How to Make Hard Rice Crispy Treats Soft Again

Eureka! For the longest fourth dimension I didn't understand why rice krispie treats I made from scratch were then much harder and crunchier than the soft, chewy, pre-packaged versions were.  Finally, I discovered the respond.  It happened by accident, as all the all-time ideas do, when I failed miserably many, many, many times at making caramel.  Maybe "failed" is a potent word but it was far from perfect.  I kept catastrophe up with either the entire concoction hardening into clumps or at the very least having a few tiny clumps mixed in at the cease that I'd have to strain out.  My patience was the problem.  When making caramel or hard candy or even when melting chocolate, temperature is VERY of import.  Getting your concoction to the right temperature yields perfect results.  If your temperature is off, sometimes even by merely a bit, sugary Armageddon ensues.

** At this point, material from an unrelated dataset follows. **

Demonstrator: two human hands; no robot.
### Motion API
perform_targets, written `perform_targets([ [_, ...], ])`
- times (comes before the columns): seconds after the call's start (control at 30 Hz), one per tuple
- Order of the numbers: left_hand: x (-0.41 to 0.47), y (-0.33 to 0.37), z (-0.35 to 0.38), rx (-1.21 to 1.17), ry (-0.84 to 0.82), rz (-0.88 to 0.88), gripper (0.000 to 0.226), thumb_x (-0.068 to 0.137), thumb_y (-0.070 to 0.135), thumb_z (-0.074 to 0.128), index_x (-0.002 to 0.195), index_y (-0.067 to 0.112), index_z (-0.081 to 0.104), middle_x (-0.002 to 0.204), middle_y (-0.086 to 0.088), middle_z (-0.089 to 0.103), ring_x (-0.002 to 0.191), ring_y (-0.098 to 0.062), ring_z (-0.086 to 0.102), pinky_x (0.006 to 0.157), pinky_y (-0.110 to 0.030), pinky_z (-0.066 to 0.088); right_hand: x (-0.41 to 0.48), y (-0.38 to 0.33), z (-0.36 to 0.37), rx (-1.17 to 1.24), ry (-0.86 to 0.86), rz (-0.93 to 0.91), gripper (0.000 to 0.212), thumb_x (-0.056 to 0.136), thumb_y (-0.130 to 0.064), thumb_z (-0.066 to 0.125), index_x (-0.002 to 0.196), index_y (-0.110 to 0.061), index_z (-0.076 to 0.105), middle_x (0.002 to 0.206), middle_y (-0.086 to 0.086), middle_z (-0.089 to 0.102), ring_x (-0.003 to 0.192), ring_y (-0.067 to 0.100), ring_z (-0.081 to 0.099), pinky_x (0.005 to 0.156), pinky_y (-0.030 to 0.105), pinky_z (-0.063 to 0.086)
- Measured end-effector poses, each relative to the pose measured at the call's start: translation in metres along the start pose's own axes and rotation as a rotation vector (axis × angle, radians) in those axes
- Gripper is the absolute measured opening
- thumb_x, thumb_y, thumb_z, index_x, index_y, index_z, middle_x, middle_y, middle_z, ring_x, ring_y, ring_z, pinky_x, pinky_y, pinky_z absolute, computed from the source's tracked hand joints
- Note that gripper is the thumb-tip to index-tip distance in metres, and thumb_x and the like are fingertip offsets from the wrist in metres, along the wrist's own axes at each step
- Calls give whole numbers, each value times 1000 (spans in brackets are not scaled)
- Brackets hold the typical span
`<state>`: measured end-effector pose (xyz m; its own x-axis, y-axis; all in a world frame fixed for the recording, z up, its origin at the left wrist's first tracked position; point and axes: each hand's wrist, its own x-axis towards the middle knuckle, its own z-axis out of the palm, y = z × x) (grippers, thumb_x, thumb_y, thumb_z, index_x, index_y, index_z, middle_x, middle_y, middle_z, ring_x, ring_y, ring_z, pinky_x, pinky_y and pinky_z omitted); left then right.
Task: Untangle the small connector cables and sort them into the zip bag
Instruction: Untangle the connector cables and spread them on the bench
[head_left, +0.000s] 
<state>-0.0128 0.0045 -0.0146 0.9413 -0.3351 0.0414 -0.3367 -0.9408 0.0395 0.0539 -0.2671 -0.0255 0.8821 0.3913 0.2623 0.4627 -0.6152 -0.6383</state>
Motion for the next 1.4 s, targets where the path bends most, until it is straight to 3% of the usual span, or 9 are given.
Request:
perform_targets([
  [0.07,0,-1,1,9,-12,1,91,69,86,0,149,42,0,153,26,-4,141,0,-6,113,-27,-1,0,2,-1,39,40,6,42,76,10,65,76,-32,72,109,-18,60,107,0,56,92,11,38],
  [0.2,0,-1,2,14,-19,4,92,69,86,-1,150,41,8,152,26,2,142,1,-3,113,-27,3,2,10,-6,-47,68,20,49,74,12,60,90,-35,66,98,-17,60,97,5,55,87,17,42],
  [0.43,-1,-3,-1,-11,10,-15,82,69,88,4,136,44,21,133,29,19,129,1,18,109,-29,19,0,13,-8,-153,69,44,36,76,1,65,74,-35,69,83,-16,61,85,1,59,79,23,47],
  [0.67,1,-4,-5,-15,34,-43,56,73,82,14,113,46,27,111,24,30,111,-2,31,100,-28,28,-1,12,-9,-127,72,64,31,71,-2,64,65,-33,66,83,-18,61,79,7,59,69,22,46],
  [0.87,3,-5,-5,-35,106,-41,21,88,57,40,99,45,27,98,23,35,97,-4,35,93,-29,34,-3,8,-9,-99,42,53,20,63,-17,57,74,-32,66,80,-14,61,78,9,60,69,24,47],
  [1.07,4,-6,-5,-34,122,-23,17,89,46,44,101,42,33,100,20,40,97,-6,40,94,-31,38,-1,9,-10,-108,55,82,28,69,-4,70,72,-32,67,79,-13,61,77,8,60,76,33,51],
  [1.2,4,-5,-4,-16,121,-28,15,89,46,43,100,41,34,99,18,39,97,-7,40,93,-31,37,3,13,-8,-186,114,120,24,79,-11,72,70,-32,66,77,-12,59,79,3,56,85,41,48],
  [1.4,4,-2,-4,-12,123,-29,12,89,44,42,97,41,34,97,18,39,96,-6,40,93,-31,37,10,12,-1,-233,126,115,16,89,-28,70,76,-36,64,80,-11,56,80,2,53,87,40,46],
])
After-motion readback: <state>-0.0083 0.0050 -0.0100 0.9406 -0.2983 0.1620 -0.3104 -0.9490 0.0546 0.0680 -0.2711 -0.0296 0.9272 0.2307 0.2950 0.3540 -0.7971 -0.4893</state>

And so when I went to make rice krispies one day, it dawned on me.  Marshmallows are pretty much just airy clouds of carbohydrate.  So wouldn't it react the same way as the caramel?  The higher the temperature while melting, the harder the rice krispies will exist when they cool?  Seems logical, right?  Turns out, it's true!  In addition to this, I've learned the hard way that the older the marshmallow, the harder information technology is to melt.  If you get a reeeeally, reeeeally old marshmallow that was lost in the dorsum of your cupboard for who knows how long and y'all figure, "meh, might as well make rice krispies with them" they literally volition non melt at all.  I don't know why, I don't know how, simply I cooked those things for what seemed like hours and they would   non    cook.  I just kept turning up the heat and somewhen they just burned and crumbled.  Sugary Armageddon.

Tricks for super soft rice krispie treats

Utilize really fresh marshmallows.The ones in the store commonly have an expiration engagement that is most 4-5 months out.  Those work perfectly.  The closer you get to that expiration date and worse yet, the farther you get subsequently that expiration engagement, the harder it volition exist to melt the marshmallows and the harder the end result volition exist.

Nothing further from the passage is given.